- Your objective: Exclude the pictures, then repeat the remaining data exactly.

%%

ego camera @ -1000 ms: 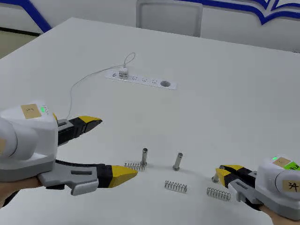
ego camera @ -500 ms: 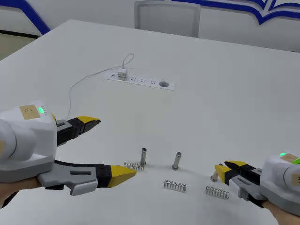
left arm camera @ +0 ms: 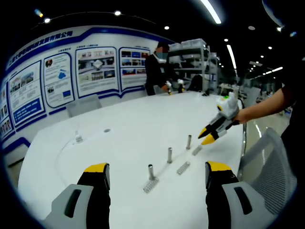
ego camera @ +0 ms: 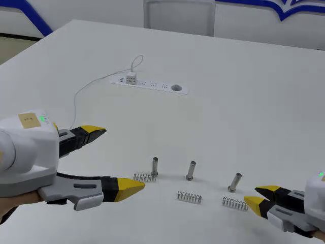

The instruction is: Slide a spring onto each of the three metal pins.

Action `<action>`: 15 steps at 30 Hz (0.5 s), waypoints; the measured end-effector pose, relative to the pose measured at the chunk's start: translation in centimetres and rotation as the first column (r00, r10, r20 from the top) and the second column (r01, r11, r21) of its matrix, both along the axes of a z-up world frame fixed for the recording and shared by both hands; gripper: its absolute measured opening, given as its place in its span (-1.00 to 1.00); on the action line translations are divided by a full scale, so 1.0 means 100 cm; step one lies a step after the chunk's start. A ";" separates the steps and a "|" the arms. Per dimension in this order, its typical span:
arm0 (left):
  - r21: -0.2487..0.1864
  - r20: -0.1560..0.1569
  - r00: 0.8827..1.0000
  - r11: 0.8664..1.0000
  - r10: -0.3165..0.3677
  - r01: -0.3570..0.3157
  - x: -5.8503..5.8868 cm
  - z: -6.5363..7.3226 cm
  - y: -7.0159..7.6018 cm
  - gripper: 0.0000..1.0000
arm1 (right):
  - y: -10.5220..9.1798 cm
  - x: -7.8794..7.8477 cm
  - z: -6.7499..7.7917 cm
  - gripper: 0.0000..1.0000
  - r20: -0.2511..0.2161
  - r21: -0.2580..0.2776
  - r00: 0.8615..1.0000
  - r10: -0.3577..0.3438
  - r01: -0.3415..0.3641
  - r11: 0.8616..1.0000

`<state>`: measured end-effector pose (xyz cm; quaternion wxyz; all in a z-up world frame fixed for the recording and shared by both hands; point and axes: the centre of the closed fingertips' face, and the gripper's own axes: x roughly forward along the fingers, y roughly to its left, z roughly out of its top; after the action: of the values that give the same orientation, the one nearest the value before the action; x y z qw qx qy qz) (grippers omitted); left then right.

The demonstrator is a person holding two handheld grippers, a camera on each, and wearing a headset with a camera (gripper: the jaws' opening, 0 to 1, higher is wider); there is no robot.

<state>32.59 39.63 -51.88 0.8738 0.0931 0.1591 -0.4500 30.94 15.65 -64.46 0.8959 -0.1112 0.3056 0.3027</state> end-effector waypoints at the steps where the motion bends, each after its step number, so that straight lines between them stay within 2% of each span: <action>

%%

- Completed task:
ego camera @ -1000 ms: 
ego camera @ -500 ms: 
left arm camera @ +0 ms: 
ego camera @ +0 ms: 

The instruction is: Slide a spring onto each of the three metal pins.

Action `<action>`: 15 steps at 30 Hz (0.5 s), waypoints; the measured end-effector pose, relative to the pose measured at the chunk's start: translation in centimetres and rotation as the first column (r00, r10, r20 from the top) and the second column (r01, r11, r21) of its matrix, both along the axes of a z-up world frame fixed for the recording and shared by both hands; gripper: its absolute measured opening, given as its place in its span (-1.00 to 1.00); on the action line translations are divided by a full scale, so 1.0 means 100 cm; step one lies a step after the chunk's start. A ";" separates the steps and a "|" the arms. Per dimension in this order, its typical span:
arm0 (left):
  - r21: -0.2487..0.1864
  - r20: -0.1560..0.1569
  - r00: 0.8827..1.0000
  - r11: 0.8664..1.0000
  - r10: -0.3165..0.3677
  - r01: -0.3570..0.3157
  - x: -5.8503..5.8868 cm
  - z: -6.5363..7.3226 cm
  - y: -7.0159..7.6018 cm
  - gripper: 0.0000..1.0000
arm1 (right):
  - y: -10.5220..9.1798 cm
  - x: -7.8794..7.8477 cm
  - z: -6.7499..7.7917 cm
  - gripper: 0.0000..1.0000
  - r20: -0.2511..0.2161
  - r21: -0.2580..0.2776
  - r00: 0.8615..1.0000
  - r10: -0.3577..0.3438
  - r01: -0.3415..0.3641
  - r11: 0.8616..1.0000

`<state>`: measured end-effector pose (xyz cm; quaternion wxyz; all in a z-up world frame fixed for the recording and shared by both hands; point and axes: the centre of the closed fingertips' face, and the gripper's own axes: x roughly forward along the fingers, y roughly to its left, z roughly out of its top; after the action: of the values that give the same orientation, the one nearest the value before the action; x y z qw qx qy qz) (grippers omitted); left then right.

The demonstrator is a person holding two handheld grippers, a camera on each, and wearing a headset with a camera (gripper: the jaws' opening, 0 to 1, higher is wider); there is no robot.

<state>32.59 39.63 -51.88 0.8738 0.0931 0.1591 -0.4500 30.94 15.65 -64.46 0.8959 -0.1112 0.3056 0.3027</state> end-effector waypoints at the steps where the motion bends, each after its step number, so that straight lines between them stay within 2% of each span: <action>

Here is where the answer stops.